# Assignment
Images stay out; everything else in the records is to be set down exactly.

# Information supplied
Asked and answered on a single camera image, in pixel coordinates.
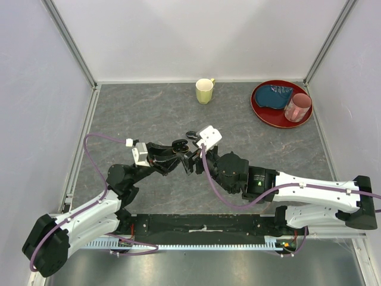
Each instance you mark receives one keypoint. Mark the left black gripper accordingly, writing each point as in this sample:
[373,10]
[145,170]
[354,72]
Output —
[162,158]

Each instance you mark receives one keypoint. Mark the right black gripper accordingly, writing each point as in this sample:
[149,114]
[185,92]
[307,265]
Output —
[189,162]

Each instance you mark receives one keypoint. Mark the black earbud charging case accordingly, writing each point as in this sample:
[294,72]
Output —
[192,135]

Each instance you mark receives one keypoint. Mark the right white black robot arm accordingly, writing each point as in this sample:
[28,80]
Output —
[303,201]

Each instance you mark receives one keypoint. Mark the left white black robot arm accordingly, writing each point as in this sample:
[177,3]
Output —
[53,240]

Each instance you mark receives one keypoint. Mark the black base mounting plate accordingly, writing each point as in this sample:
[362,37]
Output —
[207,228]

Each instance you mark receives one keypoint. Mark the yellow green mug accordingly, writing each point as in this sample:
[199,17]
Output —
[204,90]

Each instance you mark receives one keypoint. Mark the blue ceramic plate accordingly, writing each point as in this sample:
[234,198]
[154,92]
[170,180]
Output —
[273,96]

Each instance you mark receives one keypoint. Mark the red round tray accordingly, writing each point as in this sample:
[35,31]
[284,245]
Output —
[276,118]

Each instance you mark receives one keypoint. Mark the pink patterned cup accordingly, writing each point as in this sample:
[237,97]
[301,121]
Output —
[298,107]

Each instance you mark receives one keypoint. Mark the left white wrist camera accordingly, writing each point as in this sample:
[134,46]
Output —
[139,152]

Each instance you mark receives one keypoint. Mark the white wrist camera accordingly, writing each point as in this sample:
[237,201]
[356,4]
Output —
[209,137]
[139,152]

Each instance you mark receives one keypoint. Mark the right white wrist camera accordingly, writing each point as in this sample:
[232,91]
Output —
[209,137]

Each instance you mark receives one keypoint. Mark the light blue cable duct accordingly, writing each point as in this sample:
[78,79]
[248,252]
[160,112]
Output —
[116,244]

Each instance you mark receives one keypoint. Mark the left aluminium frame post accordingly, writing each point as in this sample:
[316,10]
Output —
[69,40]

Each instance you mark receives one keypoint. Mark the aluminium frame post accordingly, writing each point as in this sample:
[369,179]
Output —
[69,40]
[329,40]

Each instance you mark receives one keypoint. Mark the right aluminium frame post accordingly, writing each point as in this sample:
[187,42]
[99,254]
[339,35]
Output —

# Answer to the problem
Asked and answered on a single camera image, in pixel coordinates.
Each instance you mark receives one keypoint. Mark the left black gripper accordingly, writing each point as in this sample:
[373,10]
[145,170]
[354,72]
Output —
[162,158]

Each instance you mark receives one keypoint. Mark the right black gripper accordingly, writing each point as in this sample:
[149,114]
[185,92]
[307,265]
Output —
[189,162]

Each instance you mark receives one keypoint. Mark the black earbud charging case accordingly, writing each point as in this sample:
[294,72]
Output —
[192,135]

Each instance you mark receives one keypoint. Mark the right white black robot arm accordingly, writing each point as in this sample:
[28,80]
Output —
[303,201]

Each instance you mark receives one keypoint. Mark the left white black robot arm accordingly, writing each point as in this sample:
[177,3]
Output —
[53,240]

Each instance you mark receives one keypoint. Mark the black base mounting plate accordingly, writing each point as in this sample:
[362,37]
Output —
[207,228]

Each instance you mark receives one keypoint. Mark the yellow green mug accordingly, writing each point as in this sample:
[199,17]
Output —
[204,90]

Each instance you mark receives one keypoint. Mark the blue ceramic plate accordingly, writing each point as in this sample:
[234,198]
[154,92]
[170,180]
Output —
[273,96]

Each instance you mark receives one keypoint. Mark the red round tray accordingly, writing each point as in this sample:
[35,31]
[284,245]
Output —
[276,118]

Each instance you mark receives one keypoint. Mark the pink patterned cup accordingly, writing each point as in this sample:
[237,97]
[301,121]
Output —
[298,107]

Each instance you mark receives one keypoint. Mark the left white wrist camera accordingly, writing each point as in this sample:
[134,46]
Output —
[139,152]

Each instance you mark receives one keypoint. Mark the white wrist camera accordingly, writing each point as in this sample:
[237,201]
[356,4]
Output —
[209,137]
[139,152]

Each instance you mark receives one keypoint. Mark the right white wrist camera accordingly, writing each point as in this sample:
[232,91]
Output —
[209,137]

Each instance you mark receives one keypoint. Mark the light blue cable duct accordingly, writing each point as in this sample:
[78,79]
[248,252]
[160,112]
Output —
[116,244]

Each instance you mark receives one keypoint. Mark the left aluminium frame post accordingly, writing each point as in this sample:
[316,10]
Output —
[69,40]

Each instance you mark receives one keypoint. Mark the aluminium frame post accordingly, writing each point as in this sample:
[369,179]
Output —
[69,40]
[329,40]

Each instance you mark receives one keypoint. Mark the right aluminium frame post accordingly, writing each point as in this sample:
[187,42]
[99,254]
[339,35]
Output —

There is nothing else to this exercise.